TO STOP SHIT LIKE TRUMP FROM FOLLOWING HIM.
No more heroes. Just a never ending cast of villains in the wings.
WaterGirl
@Hungry Joe: What you have described here reminds me of the one debate that Barack Obama did not do well in against Romney. I felt at the time, and still believe now, that Barack was so totally flabbergasted as lie after lie after lie came out of Romney’s mouth that he was kind of in shock.
Dmbeaster
American culture has a very very long tradition of an utter lack of political shame.
The real point is to be as ugly as necessary and kick them back in the balls. Being caught off guard by it is a rookie move. You dont expect to change the behavior of the shameless — change the behavior of the audience making decisions about these people at the ballot box.
lurker dean
i hadn’t seen this piece before, but it makes sooo much sense.
fuckwit
Nah, there’s nothing new about this, it’s Bullying 101.
Every bully has done this for tens of thousands, probably hundreds of thousands of years.
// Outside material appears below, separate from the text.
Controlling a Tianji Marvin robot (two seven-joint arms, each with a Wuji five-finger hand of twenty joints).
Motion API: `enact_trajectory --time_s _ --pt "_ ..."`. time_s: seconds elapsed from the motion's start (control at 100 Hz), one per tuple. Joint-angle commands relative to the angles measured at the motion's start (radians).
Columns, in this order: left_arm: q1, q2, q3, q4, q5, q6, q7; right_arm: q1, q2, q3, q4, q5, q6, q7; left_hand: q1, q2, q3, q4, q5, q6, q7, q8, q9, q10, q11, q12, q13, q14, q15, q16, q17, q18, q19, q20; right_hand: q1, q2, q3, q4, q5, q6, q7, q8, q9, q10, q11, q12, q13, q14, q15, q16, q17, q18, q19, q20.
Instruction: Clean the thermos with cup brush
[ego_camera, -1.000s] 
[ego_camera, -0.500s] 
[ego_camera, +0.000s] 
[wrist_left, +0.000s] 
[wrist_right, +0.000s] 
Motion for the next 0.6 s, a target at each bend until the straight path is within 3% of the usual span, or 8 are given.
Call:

The bully bets on nobody having the balls to call him out. And so he wins by default.
gogiggs
@Chris: Leverage got picked up he stopped talking politics and switched to show-related content. When Leverage ended, The Librarians started and the focus shifted there. I’m glad he’s doing well, but I do miss the old blog.
Elizabelle
From the immortal crazification thread: Kung Fu Monkey: Lunch Discussion #145: The Crazification Factor. February 2005:
Barry
@Jeffro: that would not work – see the Iraq War.